**AIM OF THE EXERCISE:** Start at the line below containing "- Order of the" and stop at the line containing "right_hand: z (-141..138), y". Repeat every line of that stretch exactly, and nothing outside it.

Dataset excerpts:
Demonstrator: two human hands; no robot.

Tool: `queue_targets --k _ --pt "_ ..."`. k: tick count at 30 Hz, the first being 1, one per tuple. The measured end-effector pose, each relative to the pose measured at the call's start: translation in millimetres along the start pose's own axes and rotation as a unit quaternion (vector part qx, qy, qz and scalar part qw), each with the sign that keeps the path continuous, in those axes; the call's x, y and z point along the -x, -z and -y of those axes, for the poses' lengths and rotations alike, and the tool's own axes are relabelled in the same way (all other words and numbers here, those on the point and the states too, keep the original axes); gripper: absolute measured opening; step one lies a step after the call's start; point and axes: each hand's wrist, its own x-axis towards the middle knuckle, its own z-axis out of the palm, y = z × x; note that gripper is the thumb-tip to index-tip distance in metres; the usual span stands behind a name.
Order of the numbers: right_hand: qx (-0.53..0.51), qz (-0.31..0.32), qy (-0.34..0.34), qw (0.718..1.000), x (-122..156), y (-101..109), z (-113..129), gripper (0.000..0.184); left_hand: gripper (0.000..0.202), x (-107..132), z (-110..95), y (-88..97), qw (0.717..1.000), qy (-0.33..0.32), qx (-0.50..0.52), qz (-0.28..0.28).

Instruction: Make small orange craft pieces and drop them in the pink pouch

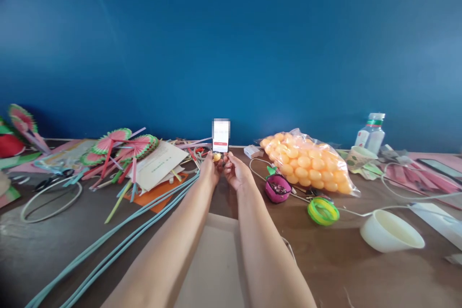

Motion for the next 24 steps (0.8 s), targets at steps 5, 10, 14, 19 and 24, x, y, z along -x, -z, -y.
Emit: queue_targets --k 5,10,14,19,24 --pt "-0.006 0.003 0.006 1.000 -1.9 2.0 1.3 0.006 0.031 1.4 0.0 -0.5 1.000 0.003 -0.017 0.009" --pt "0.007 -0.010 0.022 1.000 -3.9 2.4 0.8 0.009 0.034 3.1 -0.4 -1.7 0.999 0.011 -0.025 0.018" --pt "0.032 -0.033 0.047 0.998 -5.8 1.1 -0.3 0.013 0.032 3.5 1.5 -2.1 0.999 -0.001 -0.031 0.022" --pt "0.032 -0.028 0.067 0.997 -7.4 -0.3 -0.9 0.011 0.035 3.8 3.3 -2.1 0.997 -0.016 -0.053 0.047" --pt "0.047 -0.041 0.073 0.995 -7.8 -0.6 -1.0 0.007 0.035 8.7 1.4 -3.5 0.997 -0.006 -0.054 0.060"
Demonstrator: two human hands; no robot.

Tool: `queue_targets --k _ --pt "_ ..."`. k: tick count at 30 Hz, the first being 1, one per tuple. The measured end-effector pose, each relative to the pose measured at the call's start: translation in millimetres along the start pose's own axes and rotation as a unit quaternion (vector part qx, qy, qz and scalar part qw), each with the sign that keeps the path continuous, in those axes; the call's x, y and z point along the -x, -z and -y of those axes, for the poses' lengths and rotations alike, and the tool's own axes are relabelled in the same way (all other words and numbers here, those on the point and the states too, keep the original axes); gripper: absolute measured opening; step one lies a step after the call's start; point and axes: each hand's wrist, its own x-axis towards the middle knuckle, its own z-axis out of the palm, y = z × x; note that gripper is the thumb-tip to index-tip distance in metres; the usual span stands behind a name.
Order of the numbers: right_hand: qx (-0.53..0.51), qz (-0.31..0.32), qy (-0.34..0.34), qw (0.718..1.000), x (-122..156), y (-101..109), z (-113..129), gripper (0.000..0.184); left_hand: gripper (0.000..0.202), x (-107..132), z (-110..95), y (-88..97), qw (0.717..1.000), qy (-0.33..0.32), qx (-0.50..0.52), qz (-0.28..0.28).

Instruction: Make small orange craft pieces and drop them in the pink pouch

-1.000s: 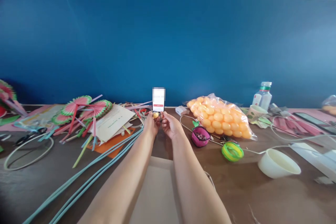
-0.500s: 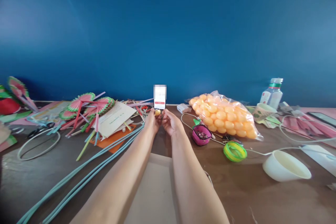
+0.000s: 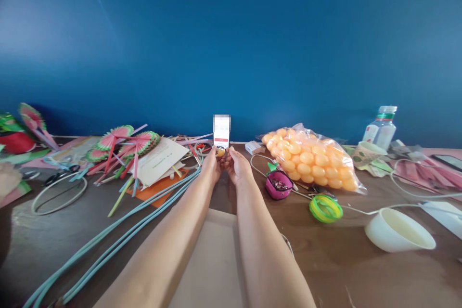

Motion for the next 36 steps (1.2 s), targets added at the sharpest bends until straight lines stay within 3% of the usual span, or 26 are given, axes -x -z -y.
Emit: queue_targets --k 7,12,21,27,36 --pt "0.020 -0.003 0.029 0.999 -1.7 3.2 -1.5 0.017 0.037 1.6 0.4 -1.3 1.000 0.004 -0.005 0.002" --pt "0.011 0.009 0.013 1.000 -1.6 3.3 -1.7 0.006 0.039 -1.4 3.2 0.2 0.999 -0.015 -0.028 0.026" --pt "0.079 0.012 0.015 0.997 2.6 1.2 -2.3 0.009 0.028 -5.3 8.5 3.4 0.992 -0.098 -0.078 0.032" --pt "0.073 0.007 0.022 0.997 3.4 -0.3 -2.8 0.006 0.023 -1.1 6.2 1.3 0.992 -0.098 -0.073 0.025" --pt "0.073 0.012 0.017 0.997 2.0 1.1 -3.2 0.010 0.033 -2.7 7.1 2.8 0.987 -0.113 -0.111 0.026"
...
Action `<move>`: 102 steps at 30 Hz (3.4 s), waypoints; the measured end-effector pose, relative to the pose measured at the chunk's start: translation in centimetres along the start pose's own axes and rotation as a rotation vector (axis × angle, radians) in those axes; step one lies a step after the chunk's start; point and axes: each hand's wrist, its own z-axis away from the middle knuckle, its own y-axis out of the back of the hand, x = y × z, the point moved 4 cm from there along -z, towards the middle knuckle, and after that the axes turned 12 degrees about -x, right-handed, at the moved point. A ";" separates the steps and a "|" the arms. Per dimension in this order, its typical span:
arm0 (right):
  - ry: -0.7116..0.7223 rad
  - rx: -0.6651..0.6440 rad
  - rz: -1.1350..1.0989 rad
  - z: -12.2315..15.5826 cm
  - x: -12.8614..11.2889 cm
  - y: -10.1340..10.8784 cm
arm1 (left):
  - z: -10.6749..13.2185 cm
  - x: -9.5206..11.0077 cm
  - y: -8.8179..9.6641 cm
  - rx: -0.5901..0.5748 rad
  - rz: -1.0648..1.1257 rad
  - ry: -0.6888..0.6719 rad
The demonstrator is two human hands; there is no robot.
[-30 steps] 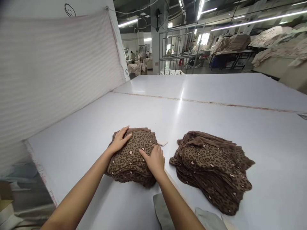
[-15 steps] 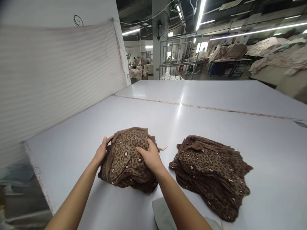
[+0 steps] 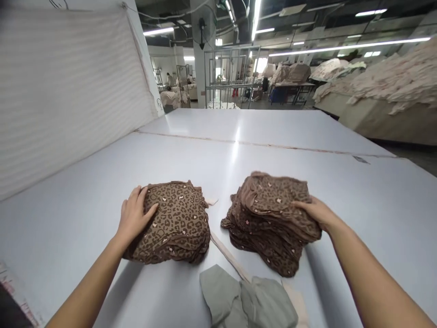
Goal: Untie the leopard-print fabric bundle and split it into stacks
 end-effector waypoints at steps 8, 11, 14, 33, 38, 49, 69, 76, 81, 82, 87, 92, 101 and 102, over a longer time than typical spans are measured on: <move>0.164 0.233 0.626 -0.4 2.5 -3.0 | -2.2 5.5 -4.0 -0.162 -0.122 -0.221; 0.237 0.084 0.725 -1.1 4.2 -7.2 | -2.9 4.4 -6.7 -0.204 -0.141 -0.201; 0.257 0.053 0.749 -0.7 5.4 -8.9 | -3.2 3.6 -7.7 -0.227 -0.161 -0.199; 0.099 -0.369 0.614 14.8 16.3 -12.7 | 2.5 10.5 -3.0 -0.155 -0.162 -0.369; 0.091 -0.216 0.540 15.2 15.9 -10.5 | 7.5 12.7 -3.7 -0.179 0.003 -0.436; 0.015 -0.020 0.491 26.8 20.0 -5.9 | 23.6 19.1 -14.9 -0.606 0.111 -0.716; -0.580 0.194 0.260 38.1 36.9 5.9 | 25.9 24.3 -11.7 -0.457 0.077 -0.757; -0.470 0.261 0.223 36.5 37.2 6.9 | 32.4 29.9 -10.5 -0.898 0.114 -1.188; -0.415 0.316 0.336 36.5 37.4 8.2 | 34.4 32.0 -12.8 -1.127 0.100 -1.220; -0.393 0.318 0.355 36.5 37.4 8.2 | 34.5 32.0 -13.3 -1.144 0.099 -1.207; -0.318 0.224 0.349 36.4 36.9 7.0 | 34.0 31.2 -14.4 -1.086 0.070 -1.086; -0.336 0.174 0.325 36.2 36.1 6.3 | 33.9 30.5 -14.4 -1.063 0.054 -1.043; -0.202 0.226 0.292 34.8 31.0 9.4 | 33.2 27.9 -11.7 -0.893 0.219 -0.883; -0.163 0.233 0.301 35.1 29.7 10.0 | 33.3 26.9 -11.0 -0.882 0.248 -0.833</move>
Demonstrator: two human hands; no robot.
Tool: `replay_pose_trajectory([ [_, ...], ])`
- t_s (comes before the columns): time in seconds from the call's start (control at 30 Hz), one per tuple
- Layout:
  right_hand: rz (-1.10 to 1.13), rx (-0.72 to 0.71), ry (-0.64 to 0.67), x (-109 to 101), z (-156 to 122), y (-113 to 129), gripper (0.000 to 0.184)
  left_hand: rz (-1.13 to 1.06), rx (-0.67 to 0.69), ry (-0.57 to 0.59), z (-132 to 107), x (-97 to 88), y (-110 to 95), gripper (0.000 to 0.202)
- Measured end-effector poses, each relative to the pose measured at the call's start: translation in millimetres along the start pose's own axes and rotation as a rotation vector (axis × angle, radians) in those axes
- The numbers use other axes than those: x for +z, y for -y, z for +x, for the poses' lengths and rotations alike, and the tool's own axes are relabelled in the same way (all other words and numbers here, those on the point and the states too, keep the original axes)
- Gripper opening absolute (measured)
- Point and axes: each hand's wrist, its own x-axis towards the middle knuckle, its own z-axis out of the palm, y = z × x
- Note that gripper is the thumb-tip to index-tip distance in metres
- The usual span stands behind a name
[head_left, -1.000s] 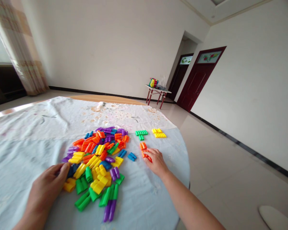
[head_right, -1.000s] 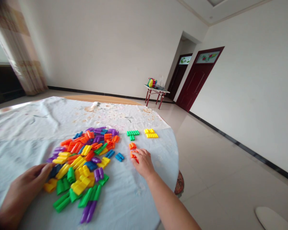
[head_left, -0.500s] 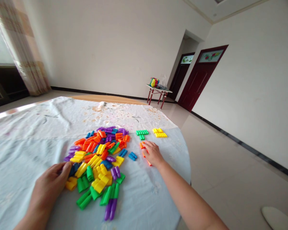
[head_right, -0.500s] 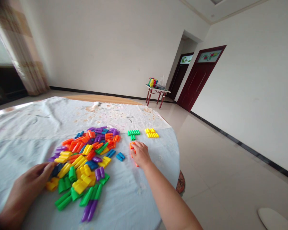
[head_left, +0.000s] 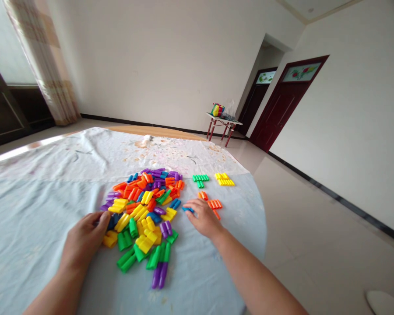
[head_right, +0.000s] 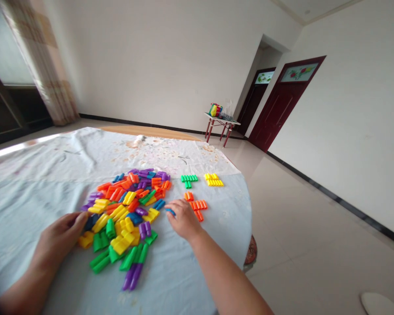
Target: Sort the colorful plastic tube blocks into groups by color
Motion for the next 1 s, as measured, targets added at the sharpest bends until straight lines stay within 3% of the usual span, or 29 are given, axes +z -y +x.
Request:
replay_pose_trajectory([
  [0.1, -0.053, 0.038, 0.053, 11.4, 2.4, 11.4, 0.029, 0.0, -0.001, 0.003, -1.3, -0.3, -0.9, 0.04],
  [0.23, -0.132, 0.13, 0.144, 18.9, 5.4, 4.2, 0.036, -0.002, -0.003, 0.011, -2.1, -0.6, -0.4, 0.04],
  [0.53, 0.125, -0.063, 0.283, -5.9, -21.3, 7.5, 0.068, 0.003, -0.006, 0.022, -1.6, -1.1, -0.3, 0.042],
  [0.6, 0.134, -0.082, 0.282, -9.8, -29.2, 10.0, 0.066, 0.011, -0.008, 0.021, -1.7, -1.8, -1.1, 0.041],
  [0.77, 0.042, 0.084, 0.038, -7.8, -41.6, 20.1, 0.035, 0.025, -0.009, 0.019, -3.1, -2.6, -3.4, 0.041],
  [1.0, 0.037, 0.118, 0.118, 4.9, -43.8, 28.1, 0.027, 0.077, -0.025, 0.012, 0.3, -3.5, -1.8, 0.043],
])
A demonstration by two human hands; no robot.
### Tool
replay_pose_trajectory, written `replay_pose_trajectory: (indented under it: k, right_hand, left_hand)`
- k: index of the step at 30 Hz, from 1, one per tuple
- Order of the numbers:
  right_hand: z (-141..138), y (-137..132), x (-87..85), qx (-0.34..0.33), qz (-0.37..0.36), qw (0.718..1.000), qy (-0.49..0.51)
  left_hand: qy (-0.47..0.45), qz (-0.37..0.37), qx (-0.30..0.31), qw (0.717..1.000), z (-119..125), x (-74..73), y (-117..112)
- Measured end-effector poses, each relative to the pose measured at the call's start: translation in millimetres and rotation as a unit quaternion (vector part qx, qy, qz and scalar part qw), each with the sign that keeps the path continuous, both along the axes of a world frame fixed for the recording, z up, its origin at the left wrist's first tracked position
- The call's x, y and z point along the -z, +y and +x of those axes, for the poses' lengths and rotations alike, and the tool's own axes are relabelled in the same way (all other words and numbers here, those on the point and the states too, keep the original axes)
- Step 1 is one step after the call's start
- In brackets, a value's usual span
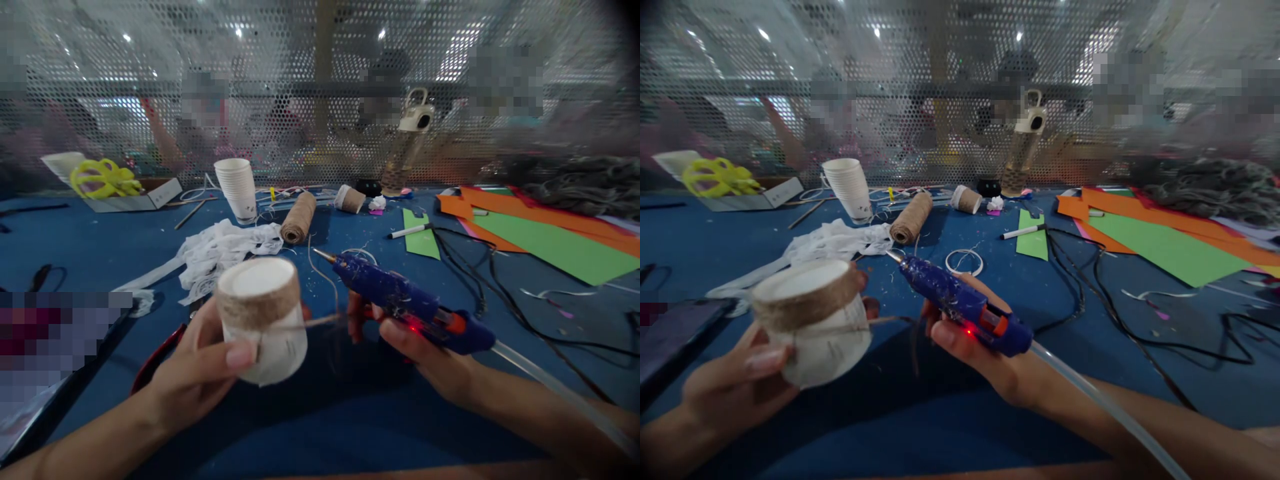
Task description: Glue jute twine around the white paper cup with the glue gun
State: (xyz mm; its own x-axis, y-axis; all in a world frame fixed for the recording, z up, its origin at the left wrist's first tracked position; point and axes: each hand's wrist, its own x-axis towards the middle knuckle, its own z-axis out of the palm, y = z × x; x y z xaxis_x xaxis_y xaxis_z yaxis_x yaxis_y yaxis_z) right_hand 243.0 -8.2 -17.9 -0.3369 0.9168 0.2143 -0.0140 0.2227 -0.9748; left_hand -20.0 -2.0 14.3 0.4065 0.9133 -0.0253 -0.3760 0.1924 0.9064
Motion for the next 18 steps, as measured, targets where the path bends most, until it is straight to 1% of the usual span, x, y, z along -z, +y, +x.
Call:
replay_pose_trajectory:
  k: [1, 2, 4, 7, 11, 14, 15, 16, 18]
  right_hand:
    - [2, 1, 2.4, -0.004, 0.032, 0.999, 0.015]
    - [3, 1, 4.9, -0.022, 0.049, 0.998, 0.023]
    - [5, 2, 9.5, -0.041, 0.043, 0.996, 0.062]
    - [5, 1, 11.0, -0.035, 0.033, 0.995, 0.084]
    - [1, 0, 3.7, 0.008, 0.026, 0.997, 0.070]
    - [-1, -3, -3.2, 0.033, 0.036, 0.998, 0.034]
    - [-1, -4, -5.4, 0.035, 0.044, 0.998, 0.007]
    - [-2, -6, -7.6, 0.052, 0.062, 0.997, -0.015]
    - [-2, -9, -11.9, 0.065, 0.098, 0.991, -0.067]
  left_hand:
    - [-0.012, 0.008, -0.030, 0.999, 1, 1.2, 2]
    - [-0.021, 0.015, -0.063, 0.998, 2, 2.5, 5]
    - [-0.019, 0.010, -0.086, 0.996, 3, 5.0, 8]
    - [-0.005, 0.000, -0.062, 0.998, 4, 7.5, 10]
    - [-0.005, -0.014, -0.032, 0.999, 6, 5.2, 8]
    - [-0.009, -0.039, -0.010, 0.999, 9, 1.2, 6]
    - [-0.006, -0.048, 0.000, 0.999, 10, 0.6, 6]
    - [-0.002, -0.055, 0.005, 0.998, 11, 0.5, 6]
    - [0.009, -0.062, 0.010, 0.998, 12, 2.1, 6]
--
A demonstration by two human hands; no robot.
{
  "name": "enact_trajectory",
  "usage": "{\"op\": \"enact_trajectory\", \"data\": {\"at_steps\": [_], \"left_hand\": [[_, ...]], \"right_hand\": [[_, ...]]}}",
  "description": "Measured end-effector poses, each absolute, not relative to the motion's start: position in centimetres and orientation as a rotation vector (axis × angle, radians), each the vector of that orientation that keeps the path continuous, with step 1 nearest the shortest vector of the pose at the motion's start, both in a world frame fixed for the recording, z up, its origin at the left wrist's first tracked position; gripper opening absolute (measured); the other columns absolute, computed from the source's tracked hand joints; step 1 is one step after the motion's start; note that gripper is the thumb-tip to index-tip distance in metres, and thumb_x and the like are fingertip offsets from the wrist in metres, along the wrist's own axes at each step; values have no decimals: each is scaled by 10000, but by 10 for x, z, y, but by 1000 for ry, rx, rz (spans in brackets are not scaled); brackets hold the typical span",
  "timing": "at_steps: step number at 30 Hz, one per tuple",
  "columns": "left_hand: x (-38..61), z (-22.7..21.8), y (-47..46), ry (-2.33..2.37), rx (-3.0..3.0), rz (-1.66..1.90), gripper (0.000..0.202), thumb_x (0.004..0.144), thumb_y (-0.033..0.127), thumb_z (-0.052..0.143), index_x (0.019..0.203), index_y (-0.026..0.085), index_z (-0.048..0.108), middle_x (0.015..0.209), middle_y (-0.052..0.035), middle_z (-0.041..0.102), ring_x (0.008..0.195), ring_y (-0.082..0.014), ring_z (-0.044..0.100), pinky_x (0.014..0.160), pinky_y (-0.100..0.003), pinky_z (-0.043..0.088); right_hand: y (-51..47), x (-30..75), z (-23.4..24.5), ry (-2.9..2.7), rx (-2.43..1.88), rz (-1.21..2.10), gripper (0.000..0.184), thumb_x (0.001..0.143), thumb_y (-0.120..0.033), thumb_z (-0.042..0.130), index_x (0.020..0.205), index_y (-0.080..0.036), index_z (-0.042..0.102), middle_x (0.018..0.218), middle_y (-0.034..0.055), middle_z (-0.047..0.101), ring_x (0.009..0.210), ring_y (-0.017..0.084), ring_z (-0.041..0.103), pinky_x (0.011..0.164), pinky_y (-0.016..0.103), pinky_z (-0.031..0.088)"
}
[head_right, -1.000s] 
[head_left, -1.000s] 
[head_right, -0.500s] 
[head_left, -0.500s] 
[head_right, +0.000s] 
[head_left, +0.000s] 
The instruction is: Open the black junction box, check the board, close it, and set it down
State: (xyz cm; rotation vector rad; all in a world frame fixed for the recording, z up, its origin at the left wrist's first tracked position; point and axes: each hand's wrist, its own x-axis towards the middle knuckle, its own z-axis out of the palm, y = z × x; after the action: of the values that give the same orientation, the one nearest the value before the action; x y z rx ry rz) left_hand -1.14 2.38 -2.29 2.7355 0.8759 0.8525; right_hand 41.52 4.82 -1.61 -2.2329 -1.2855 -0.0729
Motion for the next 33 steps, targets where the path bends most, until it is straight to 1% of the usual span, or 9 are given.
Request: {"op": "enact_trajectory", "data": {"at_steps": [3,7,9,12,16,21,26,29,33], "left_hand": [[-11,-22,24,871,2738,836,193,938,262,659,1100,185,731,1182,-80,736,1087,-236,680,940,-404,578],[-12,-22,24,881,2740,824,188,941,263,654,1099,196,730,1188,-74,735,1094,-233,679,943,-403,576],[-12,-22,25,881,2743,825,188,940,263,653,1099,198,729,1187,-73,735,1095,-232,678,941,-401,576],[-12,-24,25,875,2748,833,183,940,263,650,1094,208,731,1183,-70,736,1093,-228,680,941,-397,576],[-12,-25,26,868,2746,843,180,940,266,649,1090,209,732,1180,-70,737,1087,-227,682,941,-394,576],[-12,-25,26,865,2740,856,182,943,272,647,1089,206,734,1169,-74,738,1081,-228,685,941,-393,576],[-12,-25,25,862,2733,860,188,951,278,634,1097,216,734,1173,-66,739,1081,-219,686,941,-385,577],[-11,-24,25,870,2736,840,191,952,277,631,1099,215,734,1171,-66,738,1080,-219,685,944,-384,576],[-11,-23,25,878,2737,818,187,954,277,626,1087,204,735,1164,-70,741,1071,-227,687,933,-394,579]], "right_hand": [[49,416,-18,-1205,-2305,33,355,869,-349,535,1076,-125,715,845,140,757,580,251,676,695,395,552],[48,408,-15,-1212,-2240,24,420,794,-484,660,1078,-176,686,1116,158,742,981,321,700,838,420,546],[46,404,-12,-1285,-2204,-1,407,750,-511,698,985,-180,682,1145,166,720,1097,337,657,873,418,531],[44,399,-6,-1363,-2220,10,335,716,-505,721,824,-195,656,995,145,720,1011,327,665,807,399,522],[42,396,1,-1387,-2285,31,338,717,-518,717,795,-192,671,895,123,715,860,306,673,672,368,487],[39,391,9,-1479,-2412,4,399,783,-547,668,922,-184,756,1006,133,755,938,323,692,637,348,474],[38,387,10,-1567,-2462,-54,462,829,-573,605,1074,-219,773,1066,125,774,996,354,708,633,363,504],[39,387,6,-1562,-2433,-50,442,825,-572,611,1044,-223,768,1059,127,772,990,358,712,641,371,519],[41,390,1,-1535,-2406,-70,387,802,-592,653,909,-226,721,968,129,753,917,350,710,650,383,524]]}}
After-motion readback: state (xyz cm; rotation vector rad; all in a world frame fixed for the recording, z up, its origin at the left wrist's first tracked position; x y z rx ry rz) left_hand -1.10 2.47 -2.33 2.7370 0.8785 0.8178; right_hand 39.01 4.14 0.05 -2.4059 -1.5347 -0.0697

**RESPONSE TO THE TASK:**
- Order of the numbers:
  right_hand: z (-141..138), y (-137..132), x (-87..85), qx (-0.34..0.33), qz (-0.37..0.36), qw (0.718..1.000), qy (-0.49..0.51)

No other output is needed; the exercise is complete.